*** Task input Section Begins ***
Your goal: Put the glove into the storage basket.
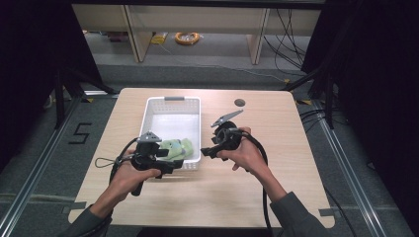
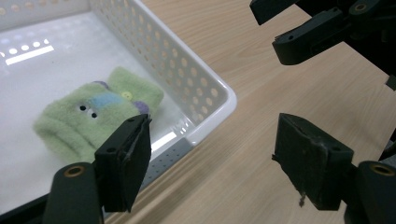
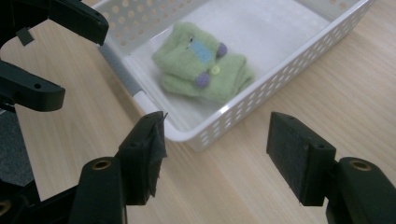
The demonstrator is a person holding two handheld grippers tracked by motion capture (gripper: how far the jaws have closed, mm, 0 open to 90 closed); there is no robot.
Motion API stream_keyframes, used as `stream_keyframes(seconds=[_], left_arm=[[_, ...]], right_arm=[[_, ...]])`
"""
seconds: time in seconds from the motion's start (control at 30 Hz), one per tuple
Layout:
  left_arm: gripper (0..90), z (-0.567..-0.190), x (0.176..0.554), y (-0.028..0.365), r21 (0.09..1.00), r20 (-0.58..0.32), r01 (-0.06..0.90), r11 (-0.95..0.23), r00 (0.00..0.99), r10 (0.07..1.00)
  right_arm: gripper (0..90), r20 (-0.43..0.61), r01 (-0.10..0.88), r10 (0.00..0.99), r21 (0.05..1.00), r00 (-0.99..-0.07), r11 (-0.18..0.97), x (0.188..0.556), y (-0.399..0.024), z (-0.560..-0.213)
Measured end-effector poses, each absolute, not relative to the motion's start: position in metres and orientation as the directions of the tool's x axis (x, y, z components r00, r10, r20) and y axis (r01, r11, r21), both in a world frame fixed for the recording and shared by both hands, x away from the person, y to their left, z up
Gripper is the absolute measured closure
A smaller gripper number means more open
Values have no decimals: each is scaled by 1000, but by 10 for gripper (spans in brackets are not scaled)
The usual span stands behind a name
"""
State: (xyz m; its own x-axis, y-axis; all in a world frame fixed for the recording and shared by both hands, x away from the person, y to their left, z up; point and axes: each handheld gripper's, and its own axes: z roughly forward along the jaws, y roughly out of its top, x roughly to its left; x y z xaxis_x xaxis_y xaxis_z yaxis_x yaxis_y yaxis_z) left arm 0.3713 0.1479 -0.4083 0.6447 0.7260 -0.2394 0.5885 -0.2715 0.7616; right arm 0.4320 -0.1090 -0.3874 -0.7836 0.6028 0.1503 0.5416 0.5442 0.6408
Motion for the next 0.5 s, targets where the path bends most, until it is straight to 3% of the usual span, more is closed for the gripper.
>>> stream_keyframes(seconds=[0.27, 0.5], left_arm=[[152, -413, 353, 139, 796, -232, 547, -258, 670, 705], [153, -422, 345, 131, 804, -243, 537, -256, 689, 683]], right_arm=[[297, 151, 538, 613, 666, -775, 517, 415, -130, -388], [297, 142, 503, 600, 712, -787, 490, 403, -146, -395]])
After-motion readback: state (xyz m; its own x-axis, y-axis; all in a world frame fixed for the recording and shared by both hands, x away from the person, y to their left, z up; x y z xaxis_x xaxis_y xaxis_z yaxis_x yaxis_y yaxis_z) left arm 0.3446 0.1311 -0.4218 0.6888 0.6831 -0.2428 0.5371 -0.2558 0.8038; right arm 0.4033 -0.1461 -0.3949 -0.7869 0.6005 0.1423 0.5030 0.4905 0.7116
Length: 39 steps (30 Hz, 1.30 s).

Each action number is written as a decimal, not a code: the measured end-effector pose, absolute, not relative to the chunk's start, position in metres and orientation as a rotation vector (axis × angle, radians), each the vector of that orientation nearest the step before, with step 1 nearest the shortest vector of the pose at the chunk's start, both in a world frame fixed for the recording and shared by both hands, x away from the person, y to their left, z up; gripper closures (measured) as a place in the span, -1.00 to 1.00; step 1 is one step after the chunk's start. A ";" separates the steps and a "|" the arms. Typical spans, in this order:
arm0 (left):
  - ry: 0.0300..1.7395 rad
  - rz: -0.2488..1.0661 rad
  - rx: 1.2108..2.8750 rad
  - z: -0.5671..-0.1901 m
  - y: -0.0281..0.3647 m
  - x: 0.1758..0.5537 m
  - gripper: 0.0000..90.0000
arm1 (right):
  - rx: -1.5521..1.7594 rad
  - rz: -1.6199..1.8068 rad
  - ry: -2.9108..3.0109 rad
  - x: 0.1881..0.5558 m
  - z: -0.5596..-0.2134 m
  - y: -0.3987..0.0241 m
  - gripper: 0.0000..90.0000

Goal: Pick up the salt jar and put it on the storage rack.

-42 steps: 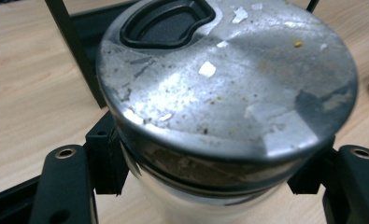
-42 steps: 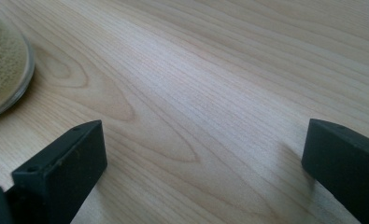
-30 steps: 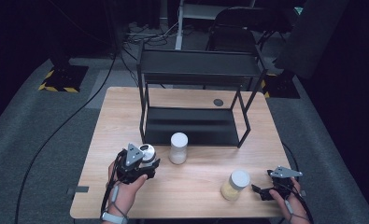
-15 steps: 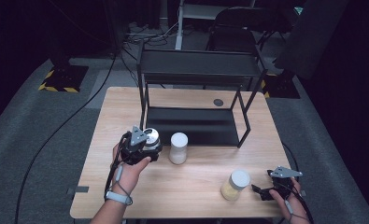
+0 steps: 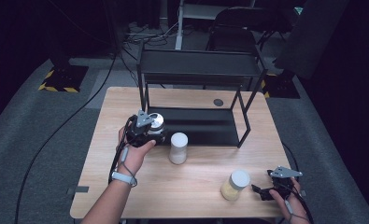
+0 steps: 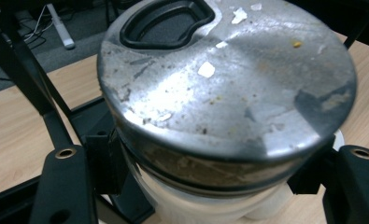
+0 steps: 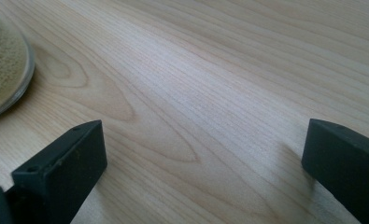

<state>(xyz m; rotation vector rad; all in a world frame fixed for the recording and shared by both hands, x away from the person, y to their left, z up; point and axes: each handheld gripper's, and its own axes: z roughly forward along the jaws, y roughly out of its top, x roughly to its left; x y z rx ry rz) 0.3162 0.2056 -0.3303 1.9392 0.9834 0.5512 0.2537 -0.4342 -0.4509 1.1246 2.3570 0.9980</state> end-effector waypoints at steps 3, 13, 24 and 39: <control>0.969 0.559 1.946 -0.329 0.202 0.325 -0.33 | 1.125 0.998 2.357 0.254 -0.451 -0.434 -0.99; 0.951 0.570 1.965 -0.334 0.189 0.356 -0.33 | 1.125 0.998 2.357 0.254 -0.451 -0.434 -0.99; 0.970 0.552 1.977 -0.350 0.179 0.391 -0.33 | 1.125 0.998 2.357 0.254 -0.451 -0.434 -0.99; 0.994 0.517 2.002 -0.378 0.161 0.421 -0.33 | 1.118 0.999 2.359 0.253 -0.451 -0.435 -0.99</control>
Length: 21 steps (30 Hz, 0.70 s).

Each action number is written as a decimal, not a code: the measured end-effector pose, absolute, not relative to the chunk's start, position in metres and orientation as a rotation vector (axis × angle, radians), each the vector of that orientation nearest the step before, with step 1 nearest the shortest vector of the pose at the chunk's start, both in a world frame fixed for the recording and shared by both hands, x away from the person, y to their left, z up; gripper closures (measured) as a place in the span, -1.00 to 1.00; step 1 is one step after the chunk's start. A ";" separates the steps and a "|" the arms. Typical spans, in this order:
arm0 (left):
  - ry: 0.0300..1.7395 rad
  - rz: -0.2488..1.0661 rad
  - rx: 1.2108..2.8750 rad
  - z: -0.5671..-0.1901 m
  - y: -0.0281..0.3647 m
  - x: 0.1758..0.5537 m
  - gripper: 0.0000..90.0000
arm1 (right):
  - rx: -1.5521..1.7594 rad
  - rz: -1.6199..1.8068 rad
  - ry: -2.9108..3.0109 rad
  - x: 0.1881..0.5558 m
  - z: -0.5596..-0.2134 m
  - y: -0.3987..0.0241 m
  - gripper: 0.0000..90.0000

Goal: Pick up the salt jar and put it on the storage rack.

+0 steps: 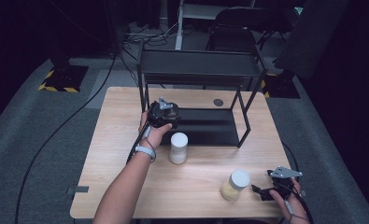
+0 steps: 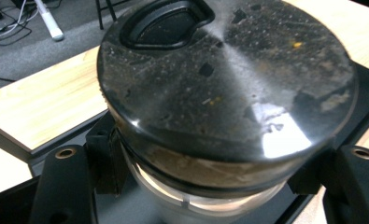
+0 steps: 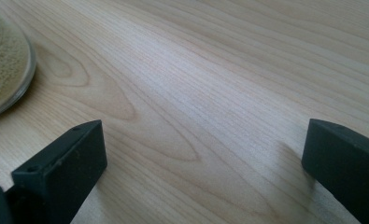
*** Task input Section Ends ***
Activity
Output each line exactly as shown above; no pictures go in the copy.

Your solution
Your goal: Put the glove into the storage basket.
The demonstrator is a person holding two handheld grippers tracked by motion capture (gripper: how far the jaws have closed, mm, 0 open to 90 closed); there is no robot.
Motion API stream_keyframes, used as `stream_keyframes(seconds=[_], left_arm=[[_, ...]], right_arm=[[_, ...]])`
"""
seconds: time in seconds from the motion's start (control at 30 Hz), one per tuple
Layout:
  left_arm: gripper (0..90), z (-0.567..-0.190), x (0.176..0.554), y (-0.028..0.365), r21 (0.09..1.00), r20 (-0.58..0.32), r01 (-0.06..0.90), r11 (-0.95..0.23), r00 (0.00..0.99), r10 (0.07..1.00)
  right_arm: gripper (0..90), r20 (-0.43..0.61), r01 (-0.10..0.88), r10 (0.00..0.99), r21 (0.05..1.00), r00 (-0.99..-0.07), r11 (-0.18..0.97), x (0.188..0.556), y (-0.399..0.024), z (-0.560..-0.213)
Measured end-effector poses, each absolute, not relative to the motion's start: position in metres and orientation as the directions of the tool's x axis (x, y, z components r00, r10, r20) and y axis (r01, r11, r21), both in a world frame fixed for the recording and shared by both hands, x away from the person, y to their left, z up
Gripper is the absolute measured closure
A smaller gripper number means more open
Values have no decimals: each is scaled by 1000, but by 10 for gripper (spans in brackets are not scaled)
The usual span stands behind a name
"""
State: (xyz m; its own x-axis, y-axis; all in a world frame fixed for the recording and shared by both hands, x away from the person, y to their left, z up; point and axes: each handheld gripper's, and its own axes: z roughly forward along the jaws, y roughly out of its top, x roughly to its left; x y z xaxis_x xaxis_y xaxis_z yaxis_x yaxis_y yaxis_z) left arm 0.3713 0.1479 -0.4083 0.6447 0.7260 -0.2394 0.5885 -0.2715 0.7616; right arm 0.4320 -0.1090 -0.3874 -0.7836 0.6028 0.1503 0.5416 0.5442 0.6408
Motion for the next 0.5 s, targets where the path bends most, until it is straight to 3% of the usual span, more is closed for the gripper.
>>> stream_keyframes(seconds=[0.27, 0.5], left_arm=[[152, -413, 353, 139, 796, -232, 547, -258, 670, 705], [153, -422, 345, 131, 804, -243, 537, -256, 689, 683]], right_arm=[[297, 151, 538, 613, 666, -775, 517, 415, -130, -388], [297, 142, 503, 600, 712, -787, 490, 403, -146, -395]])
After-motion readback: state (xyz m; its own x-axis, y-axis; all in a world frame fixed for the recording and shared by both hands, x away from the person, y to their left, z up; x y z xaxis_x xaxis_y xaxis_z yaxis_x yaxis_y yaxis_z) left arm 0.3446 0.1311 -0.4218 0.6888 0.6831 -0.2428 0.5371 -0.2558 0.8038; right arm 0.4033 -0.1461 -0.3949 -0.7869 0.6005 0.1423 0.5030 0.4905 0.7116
Length: 39 steps (30 Hz, 1.30 s).

Each action number is written as a decimal, not a code: the measured end-effector pose, absolute, not relative to the chunk's start, position in metres and orientation as a rotation vector (axis × angle, radians), each the vector of that orientation nearest the step before, with step 1 nearest the shortest vector of the pose at the chunk's start, both in a world frame fixed for the recording and shared by both hands, x away from the person, y to their left, z up; gripper closures (measured) as a place in the span, -1.00 to 1.00; step 1 is one step after the chunk's start. A ";" separates the steps and a "|" the arms. Typical spans, in this order:
arm0 (left):
  - ry: 0.0300..1.7395 rad
  - rz: -0.2488..1.0661 rad
  - rx: 1.2108..2.8750 rad
  - z: -0.5671..-0.1901 m
  - y: -0.0281..0.3647 m
  - x: 0.1758..0.5537 m
  - gripper: 0.0000..90.0000
arm1 (right):
  - rx: -1.5521..1.7594 rad
  - rz: -1.6199..1.8068 rad
  - ry: -2.9108..3.0109 rad
  - x: 0.1881..0.5558 m
  - z: -0.5596..-0.2134 m
  - y: -0.3987..0.0241 m
  - gripper: 0.0000..90.0000

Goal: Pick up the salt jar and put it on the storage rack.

-42 steps: 
-42 steps: 
-30 steps: 
-15 steps: 
+0 steps: 
+0 steps: 
+0 steps: 

<state>(xyz m; rotation vector rad; all in a world frame fixed for the recording and shared by both hands, x away from the person, y to their left, z up; point and axes: each handheld gripper's, and its own axes: z roughly forward along the jaws, y roughly out of its top, x roughly to its left; x y z rx ry rz) 0.3162 0.2056 -0.3303 1.9392 0.9834 0.5512 0.2537 -0.4342 -0.4509 1.1246 2.3570 0.9980</state> end-effector waypoints at steps 3, 13, 24 and 39: <control>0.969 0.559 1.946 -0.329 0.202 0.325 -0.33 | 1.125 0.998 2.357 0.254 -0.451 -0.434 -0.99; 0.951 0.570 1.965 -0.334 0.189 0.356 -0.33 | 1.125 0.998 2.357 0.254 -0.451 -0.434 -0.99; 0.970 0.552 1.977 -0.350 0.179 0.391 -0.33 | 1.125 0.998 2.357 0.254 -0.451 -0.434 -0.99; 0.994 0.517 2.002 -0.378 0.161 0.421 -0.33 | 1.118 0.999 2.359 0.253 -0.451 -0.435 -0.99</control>
Length: 21 steps (30 Hz, 0.70 s).

Each action number is written as a decimal, not a code: the measured end-effector pose, absolute, not relative to the chunk's start, position in metres and orientation as a rotation vector (axis × angle, radians), each the vector of that orientation nearest the step before, with step 1 nearest the shortest vector of the pose at the chunk's start, both in a world frame fixed for the recording and shared by both hands, x away from the person, y to their left, z up; gripper closures (measured) as a place in the span, -1.00 to 1.00; step 1 is one step after the chunk's start. A ";" separates the steps and a "|" the arms. Typical spans, in this order:
arm0 (left):
  - ry: 0.0300..1.7395 rad
  - rz: -0.2488..1.0661 rad
  - rx: 1.2108..2.8750 rad
  - z: -0.5671..-0.1901 m
  - y: -0.0281..0.3647 m
  - x: 0.1758..0.5537 m
  - gripper: 0.0000..90.0000
arm1 (right):
  - rx: -1.5521..1.7594 rad
  - rz: -1.6199..1.8068 rad
  - ry: -2.9108..3.0109 rad
  - x: 0.1881..0.5558 m
  - z: -0.5596..-0.2134 m
  - y: -0.3987..0.0241 m
  - gripper: 0.0000..90.0000

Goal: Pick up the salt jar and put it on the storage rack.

+0 steps: 
+0 steps: 
+0 steps: 

Nothing else is required for this exercise.